DIRECTIONS FOR THIS TASK: For the listing below, return the line containing "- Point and", the line containing "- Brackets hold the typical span", and all lines in between, exactly as written and nothing else.

RAW DATA:
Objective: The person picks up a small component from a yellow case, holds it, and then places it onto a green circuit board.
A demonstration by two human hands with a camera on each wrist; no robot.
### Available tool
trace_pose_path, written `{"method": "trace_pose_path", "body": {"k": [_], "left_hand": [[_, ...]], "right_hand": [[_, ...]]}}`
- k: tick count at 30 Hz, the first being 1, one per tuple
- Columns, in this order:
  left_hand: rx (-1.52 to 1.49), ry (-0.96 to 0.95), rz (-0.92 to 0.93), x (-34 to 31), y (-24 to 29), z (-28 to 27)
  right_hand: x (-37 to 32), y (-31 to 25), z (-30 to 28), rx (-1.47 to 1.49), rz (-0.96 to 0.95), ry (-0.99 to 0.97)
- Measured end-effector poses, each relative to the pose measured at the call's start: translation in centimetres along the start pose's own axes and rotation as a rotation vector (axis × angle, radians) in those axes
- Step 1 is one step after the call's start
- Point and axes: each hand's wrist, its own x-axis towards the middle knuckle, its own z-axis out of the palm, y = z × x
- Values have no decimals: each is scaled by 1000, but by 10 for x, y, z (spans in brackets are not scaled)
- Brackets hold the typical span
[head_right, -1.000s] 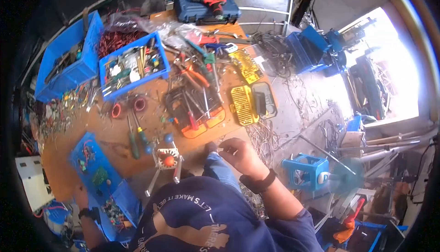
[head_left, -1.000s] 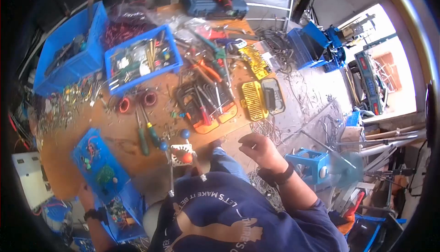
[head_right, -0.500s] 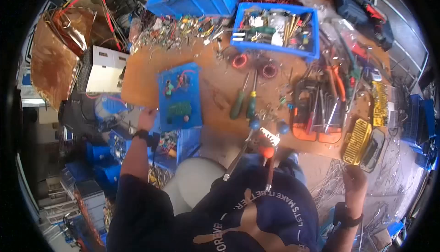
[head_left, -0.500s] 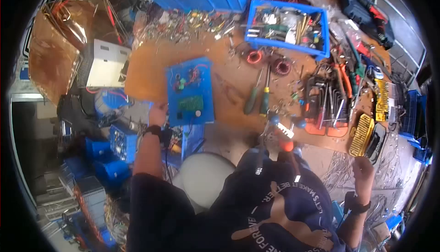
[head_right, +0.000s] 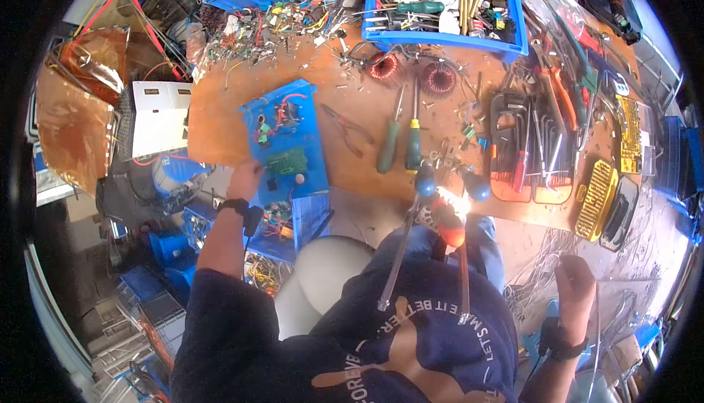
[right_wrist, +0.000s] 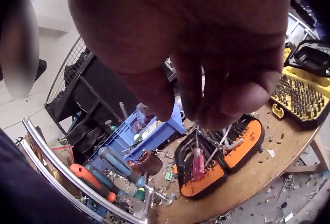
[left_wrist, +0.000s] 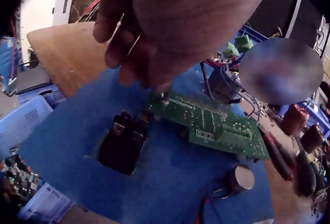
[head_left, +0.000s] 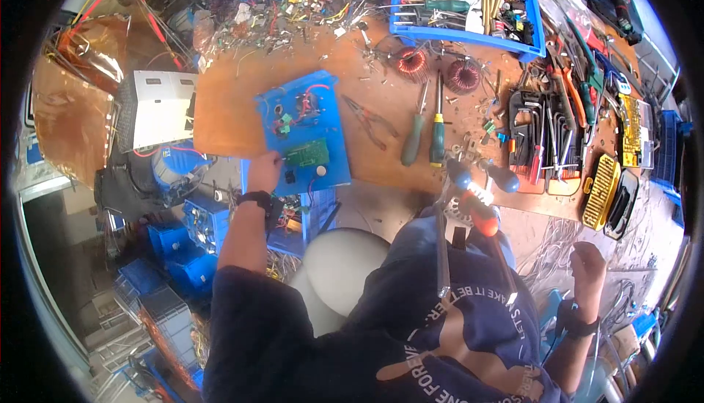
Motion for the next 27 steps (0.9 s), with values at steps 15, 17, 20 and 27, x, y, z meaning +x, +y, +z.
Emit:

REPLY:
- Point and axes: each hand's wrist, its own x-axis towards the middle knuckle, its own z-axis out of the palm, y = z × x
- Values have no decimals: each is scaled by 1000, but by 10 for x, y, z (spans in brackets are not scaled)
- Brackets hold the typical span

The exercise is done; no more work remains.